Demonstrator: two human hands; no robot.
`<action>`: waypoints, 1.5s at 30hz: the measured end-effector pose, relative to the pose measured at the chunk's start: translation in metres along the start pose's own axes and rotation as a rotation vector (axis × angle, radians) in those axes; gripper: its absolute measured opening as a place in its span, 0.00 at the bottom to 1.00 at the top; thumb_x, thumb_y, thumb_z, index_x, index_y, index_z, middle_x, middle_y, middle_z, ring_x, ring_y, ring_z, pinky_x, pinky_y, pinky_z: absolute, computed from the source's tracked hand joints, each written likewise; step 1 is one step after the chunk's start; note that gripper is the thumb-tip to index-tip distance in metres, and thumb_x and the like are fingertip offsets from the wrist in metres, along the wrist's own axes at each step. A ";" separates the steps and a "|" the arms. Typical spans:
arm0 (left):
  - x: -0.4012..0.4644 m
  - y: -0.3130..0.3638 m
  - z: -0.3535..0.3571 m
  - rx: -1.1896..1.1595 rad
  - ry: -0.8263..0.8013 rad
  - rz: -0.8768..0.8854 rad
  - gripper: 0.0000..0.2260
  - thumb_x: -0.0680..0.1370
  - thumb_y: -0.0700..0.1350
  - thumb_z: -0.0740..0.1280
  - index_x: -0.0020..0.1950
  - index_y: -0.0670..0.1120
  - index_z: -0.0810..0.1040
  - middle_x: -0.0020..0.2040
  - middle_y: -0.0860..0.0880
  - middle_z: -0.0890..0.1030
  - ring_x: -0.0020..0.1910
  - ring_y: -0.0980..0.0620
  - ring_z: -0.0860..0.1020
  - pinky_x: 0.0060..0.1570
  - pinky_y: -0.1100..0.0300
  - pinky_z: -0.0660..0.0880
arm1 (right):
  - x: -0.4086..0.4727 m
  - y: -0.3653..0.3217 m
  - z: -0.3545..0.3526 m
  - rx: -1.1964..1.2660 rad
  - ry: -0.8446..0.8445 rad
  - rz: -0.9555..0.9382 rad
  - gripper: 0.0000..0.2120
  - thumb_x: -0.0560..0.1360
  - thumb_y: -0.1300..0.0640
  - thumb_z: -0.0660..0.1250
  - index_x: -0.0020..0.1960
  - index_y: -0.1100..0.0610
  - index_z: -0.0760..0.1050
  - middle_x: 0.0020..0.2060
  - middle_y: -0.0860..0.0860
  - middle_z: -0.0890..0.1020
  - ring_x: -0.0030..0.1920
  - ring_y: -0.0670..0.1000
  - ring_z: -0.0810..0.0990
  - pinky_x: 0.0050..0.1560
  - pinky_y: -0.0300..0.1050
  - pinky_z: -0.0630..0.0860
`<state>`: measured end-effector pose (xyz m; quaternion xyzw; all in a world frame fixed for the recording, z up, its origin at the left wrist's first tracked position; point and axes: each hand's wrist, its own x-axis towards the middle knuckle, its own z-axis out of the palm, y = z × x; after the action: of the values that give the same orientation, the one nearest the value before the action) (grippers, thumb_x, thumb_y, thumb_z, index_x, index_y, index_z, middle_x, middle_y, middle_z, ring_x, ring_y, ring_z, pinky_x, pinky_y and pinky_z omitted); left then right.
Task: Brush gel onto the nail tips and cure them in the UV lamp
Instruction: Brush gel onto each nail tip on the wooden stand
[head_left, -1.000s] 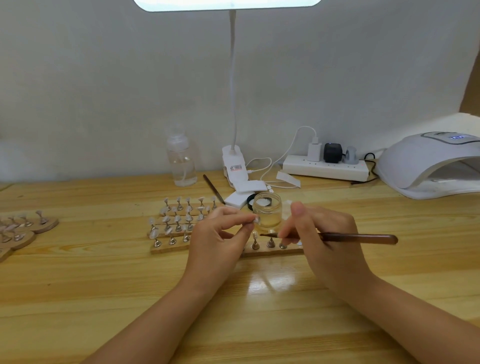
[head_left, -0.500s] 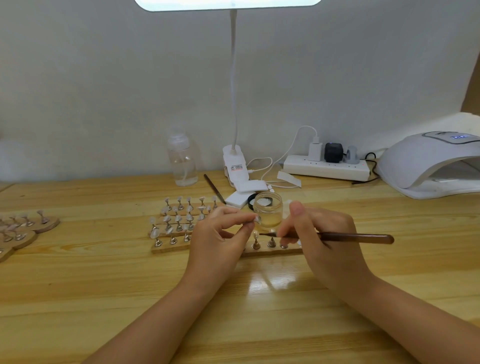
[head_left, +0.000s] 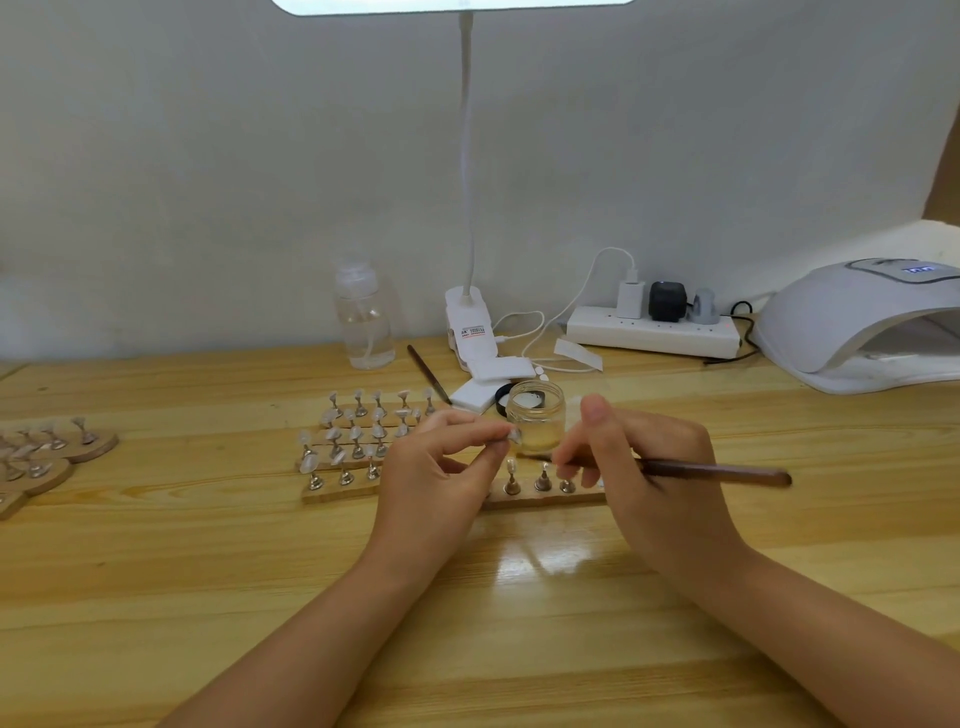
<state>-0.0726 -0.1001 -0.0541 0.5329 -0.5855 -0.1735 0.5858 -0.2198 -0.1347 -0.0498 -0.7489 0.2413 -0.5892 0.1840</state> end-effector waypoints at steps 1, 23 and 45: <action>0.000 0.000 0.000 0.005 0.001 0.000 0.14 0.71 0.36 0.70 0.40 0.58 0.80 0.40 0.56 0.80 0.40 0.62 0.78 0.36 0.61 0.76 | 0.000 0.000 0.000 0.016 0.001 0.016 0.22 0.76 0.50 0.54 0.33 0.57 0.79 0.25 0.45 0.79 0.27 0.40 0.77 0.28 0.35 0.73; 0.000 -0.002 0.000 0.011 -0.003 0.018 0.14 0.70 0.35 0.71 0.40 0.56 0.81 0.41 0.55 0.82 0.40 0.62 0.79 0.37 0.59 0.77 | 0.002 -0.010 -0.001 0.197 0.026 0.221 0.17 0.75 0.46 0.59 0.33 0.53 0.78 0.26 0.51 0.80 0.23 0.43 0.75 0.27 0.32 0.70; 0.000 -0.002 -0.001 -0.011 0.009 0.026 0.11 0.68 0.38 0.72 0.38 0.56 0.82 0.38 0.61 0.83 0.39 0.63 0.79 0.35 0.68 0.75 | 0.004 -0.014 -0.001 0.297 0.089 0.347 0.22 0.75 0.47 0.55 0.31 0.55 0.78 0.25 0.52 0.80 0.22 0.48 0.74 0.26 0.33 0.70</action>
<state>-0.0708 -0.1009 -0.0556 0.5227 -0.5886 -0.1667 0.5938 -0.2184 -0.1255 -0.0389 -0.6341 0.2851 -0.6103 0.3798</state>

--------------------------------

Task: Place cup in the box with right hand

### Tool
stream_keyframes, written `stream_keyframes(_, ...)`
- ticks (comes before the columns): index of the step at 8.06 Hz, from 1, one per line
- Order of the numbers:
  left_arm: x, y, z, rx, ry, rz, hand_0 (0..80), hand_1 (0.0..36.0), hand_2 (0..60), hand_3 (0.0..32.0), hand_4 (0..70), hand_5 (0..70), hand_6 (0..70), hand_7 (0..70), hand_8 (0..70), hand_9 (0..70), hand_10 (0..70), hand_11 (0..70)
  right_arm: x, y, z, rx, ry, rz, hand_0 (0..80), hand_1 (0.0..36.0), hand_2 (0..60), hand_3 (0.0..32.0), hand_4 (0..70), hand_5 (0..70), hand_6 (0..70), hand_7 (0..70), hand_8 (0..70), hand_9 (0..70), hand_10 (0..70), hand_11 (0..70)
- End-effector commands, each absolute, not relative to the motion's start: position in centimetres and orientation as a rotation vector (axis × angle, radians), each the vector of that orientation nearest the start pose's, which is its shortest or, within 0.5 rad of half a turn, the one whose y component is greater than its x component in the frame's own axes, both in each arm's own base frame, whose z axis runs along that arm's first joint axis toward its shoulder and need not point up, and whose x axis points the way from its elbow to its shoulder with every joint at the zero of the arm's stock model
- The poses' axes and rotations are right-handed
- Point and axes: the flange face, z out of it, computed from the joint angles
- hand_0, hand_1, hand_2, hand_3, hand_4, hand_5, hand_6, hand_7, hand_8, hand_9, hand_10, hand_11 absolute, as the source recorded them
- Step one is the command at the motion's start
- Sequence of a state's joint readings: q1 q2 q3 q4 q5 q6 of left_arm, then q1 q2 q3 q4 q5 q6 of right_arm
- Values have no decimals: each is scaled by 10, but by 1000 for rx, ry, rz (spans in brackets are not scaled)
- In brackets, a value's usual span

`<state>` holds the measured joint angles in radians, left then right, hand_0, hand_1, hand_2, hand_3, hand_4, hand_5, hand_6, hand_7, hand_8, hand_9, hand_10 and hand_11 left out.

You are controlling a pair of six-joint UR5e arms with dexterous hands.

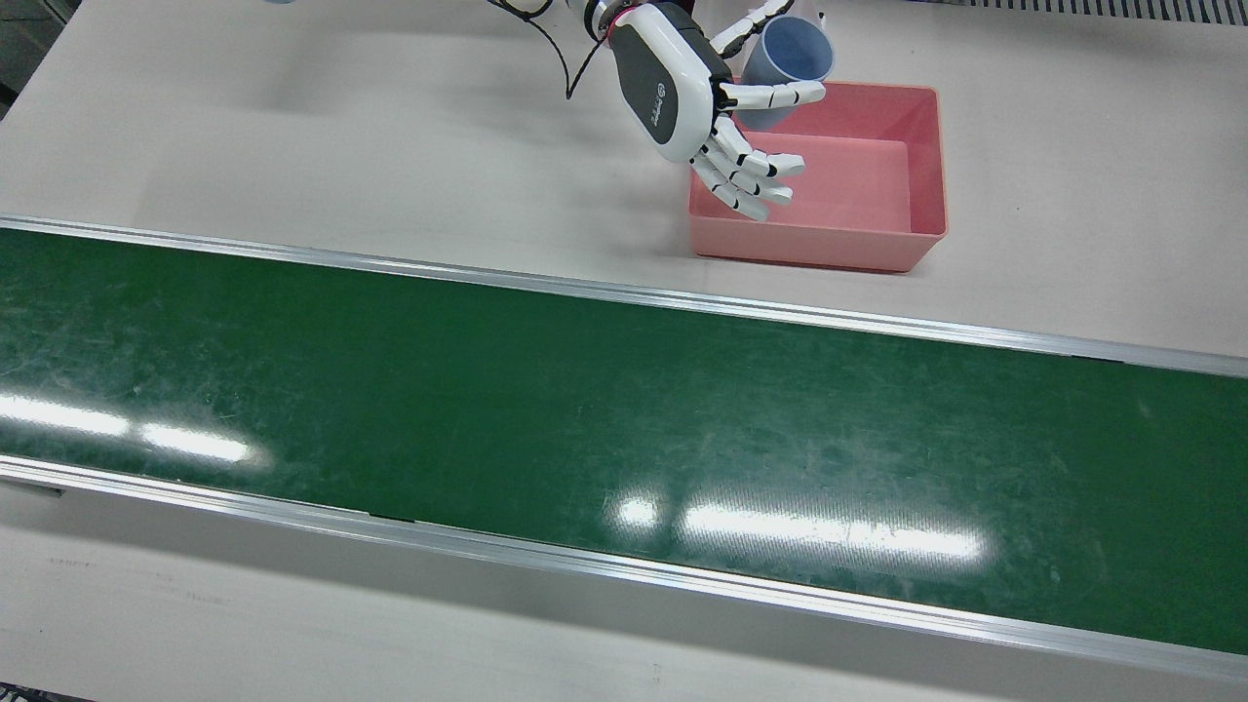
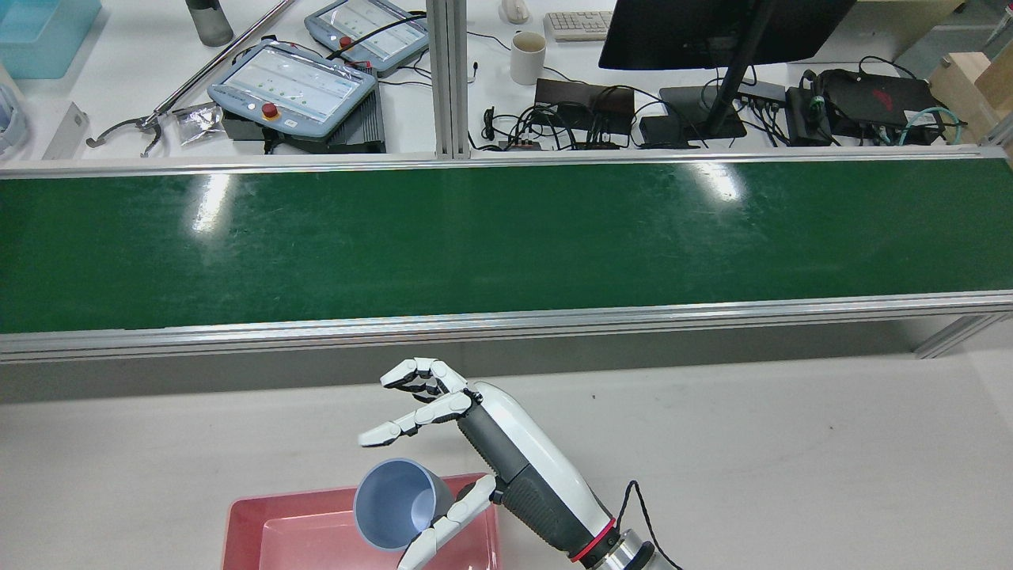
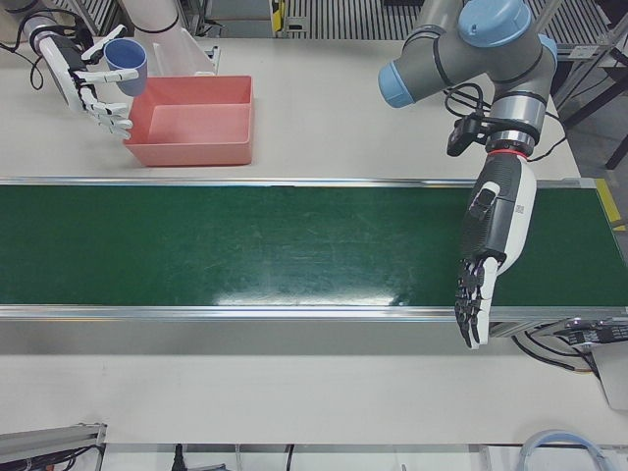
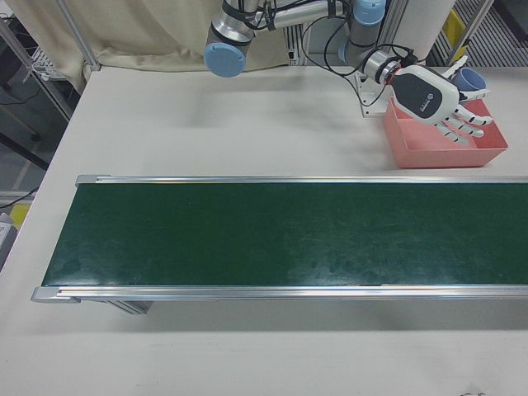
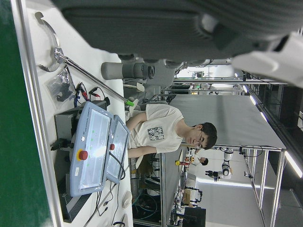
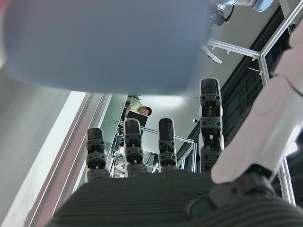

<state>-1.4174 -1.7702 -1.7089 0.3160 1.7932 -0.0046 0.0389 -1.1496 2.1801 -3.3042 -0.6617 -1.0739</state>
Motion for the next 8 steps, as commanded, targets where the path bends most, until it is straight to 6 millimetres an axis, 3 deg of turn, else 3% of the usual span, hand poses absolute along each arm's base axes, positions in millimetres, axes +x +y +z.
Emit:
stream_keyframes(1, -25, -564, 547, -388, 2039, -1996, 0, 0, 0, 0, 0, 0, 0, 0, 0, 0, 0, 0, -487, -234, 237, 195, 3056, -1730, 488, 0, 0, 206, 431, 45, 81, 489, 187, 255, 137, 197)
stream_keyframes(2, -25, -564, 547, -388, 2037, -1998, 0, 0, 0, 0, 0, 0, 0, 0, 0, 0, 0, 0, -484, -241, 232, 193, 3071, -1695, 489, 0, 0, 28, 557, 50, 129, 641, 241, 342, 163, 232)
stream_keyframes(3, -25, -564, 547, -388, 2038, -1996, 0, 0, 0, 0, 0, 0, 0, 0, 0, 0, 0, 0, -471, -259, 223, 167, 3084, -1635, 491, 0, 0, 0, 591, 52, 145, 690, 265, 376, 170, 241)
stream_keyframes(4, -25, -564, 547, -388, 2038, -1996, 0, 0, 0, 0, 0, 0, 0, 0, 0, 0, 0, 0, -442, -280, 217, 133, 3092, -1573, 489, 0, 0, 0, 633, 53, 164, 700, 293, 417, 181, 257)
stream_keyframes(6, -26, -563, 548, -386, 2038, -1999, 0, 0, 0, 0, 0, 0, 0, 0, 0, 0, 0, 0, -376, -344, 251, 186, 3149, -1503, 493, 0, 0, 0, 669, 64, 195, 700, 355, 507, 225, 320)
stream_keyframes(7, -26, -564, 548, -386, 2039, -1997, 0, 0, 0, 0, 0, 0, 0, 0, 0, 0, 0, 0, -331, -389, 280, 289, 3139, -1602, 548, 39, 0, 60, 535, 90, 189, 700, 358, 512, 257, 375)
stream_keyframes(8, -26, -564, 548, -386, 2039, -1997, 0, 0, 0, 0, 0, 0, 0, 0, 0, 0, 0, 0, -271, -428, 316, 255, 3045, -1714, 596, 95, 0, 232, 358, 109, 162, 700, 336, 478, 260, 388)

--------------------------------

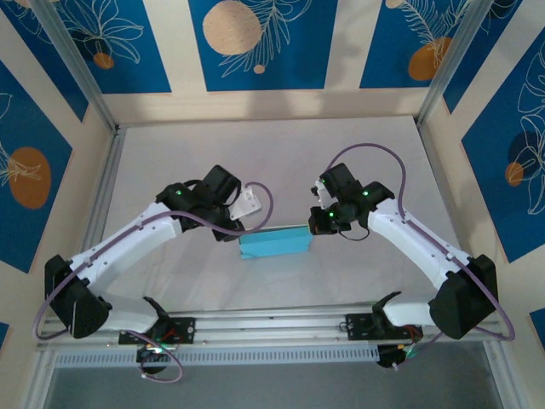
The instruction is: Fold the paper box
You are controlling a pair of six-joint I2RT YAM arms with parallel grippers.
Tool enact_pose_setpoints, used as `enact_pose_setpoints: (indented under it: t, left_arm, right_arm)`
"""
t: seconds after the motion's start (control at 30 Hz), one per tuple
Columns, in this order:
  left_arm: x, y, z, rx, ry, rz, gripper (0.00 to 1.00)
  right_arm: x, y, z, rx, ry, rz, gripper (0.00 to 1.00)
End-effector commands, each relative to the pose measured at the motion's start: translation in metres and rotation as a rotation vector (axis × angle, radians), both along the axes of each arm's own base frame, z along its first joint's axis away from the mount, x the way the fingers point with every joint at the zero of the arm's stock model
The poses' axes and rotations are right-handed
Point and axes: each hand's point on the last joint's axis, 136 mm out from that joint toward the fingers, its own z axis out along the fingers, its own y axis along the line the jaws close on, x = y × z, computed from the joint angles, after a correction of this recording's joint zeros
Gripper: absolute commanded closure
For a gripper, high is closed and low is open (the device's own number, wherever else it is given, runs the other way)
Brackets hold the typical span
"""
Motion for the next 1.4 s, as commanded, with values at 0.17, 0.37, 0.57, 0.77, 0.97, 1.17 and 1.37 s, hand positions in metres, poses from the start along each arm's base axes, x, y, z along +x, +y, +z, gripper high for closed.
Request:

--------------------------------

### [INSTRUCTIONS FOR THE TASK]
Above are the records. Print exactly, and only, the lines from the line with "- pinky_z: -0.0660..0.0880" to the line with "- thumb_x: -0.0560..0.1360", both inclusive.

### [SOLUTION]
  - pinky_z: -0.0660..0.0880
arm1 (right):
  - x: -0.4086..0.4727 m
  - y: -0.3653..0.3217 m
  - z: -0.3545..0.3526 m
  - rx: -1.1964..1.2660 rad
  - ry: -0.8446..0.8445 rad
  - rz: -0.9555..0.9382 rad
  - gripper: 0.0000..0.2120
  - thumb_x: -0.0560..0.1360

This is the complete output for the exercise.